→ EXERCISE REQUIREMENTS: Give back the line that contains "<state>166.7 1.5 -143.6" and every following line, exactly as they appear, through the end of the data.

>>>>

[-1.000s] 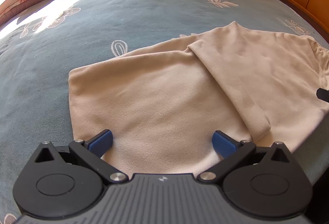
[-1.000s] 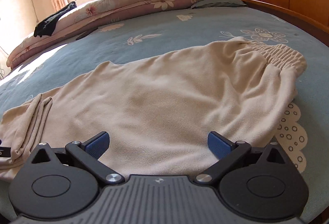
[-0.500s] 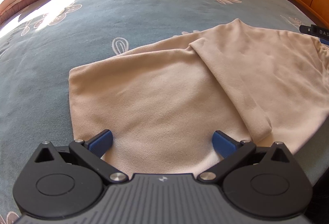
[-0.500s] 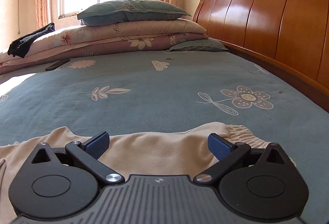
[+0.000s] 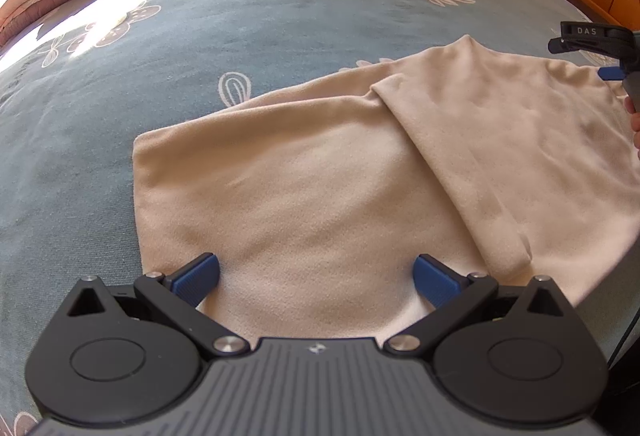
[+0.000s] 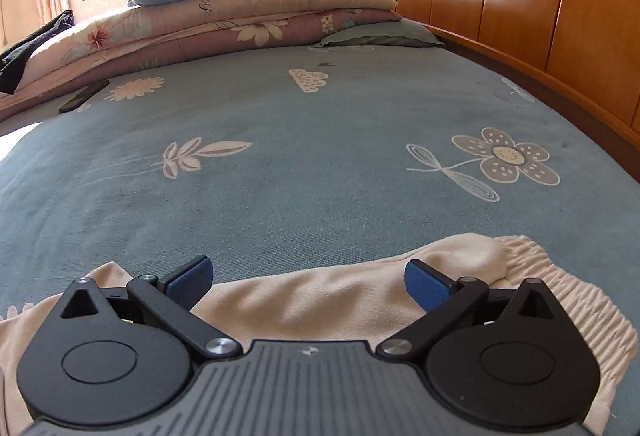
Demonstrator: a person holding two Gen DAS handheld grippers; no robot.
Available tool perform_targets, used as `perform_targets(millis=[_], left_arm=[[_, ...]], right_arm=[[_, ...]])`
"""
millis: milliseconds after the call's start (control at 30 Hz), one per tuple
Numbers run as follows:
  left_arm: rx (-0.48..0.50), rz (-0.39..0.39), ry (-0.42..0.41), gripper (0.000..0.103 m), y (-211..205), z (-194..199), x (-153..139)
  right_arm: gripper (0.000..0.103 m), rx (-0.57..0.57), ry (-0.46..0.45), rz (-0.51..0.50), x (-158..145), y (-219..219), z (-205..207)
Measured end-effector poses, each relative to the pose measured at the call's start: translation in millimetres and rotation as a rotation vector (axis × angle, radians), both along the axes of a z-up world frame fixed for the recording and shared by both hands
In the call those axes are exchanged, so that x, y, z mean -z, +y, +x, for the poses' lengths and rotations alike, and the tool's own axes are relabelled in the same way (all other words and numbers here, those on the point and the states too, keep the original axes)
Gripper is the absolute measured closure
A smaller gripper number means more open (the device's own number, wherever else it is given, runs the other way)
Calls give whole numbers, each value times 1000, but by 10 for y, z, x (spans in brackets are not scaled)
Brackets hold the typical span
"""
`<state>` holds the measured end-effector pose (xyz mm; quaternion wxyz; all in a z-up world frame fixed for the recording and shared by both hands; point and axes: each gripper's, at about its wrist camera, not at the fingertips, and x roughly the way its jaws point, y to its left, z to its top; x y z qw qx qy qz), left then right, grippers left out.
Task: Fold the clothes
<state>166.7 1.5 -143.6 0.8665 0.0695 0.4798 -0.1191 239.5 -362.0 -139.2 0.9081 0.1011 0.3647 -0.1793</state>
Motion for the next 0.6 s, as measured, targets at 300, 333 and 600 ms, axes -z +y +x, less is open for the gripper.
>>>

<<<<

→ RESPONSE:
<state>166.7 1.5 -143.6 0.8665 0.0695 0.4798 -0.1191 239.5 -362.0 -139.2 0.9081 0.1011 0.3647 -0.1793</state>
Motion for the next 0.6 s, as measured, targets at 300, 333 and 600 ms, axes -z +y +x, less is open for the gripper.
>>>

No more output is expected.